Alexa Wainwright has written quite a few novels since her first book. But while A Foregone Conclusion stayed at No. 1 for a year, her subsequent works haven’t cracked the top 10. Her chance to be a winner again comes from her copy editor, Margaret Hathaway, who introduces Alexa to Alex. His last name is eerily Wainwright, and he is a dead ringer for Foregone character Rick. Alex wants to make Alexa’s not-yet-completed trilogy into a film, but she resists, as the movie adaptation of her debut bombed.
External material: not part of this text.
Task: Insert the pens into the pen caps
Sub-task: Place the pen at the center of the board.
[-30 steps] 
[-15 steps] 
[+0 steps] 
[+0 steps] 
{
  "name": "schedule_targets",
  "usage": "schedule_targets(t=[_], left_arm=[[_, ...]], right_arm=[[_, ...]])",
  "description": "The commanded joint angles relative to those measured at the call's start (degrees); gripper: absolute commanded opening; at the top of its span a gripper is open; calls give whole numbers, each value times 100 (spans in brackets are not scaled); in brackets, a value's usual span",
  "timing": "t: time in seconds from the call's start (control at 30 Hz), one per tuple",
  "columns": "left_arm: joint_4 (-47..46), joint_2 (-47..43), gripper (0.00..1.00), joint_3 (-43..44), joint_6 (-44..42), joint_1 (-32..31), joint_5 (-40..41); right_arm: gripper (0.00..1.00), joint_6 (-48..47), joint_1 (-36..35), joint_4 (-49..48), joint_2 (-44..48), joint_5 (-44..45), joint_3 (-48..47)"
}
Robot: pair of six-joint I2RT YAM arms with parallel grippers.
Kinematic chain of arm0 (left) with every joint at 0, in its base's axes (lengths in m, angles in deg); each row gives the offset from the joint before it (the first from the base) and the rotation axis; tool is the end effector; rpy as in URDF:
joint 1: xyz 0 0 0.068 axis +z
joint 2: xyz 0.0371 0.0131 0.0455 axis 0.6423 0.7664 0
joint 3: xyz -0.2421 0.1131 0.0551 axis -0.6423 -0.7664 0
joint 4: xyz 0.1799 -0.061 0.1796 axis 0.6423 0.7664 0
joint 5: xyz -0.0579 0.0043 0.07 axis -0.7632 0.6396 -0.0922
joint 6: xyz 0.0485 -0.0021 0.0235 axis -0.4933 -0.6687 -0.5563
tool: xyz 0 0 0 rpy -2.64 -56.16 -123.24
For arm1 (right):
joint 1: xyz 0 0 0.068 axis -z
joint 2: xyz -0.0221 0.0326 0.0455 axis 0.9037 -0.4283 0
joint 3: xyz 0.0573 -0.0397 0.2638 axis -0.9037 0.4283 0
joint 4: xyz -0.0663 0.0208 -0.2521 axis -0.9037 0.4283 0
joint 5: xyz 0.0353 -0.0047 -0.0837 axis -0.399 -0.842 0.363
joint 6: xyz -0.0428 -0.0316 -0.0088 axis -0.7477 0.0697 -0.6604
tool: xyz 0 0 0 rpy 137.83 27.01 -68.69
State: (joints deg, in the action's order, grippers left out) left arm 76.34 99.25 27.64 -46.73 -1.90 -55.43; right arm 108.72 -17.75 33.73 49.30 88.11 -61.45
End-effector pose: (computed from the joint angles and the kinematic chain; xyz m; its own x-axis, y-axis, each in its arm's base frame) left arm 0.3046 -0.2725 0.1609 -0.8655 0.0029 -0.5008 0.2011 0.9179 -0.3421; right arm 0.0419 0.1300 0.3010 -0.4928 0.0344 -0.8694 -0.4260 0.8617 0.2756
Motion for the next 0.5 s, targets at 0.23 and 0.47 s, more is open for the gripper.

The full offer from the company Alex represents, Trinity of Sixes, is unbelievable, promising millions for movies and future books. Reluctant, Alexa meets CEO/Chairman King Blakemore, a surreal encounter in which the novelist is disoriented and sees others resembling characters from her stories. She’s later shocked to learn she has evidently signed a contract with the company. As Trinity slowly turns her newest psychological tale into an erotica piece for mass appeal, Alexa is stuck; the contract language keeps inexplicably changing, closing off potential loopholes. She’s soon certain the company name is a sign: Alexa has made a deal with the devil. Bell’s (Sunspots, 2012, etc.) novel is a sometimes-convoluted but riveting story. Readers, for example, will be just as startled as Alexa by plot twists: her apparent doppelgänger; the suddenly appearing basement door in her home; and a surprising death or two. Answers aren’t easy to come by, which is befitting of the protagonist, who entertains notions that she’s being drugged, hallucinating, or perhaps losing her mind. Regardless, her plight is grounded by her parallel, Jodie, her more relatable literary character drawn to abusive relationships, akin to Alexa’s inability to escape the ruthless contract. The final act addresses various mysteries, including Alexa’s murky history (she isn’t sure of her mother’s birth date), while the ending is appropriately—and smartly—open to interpretation.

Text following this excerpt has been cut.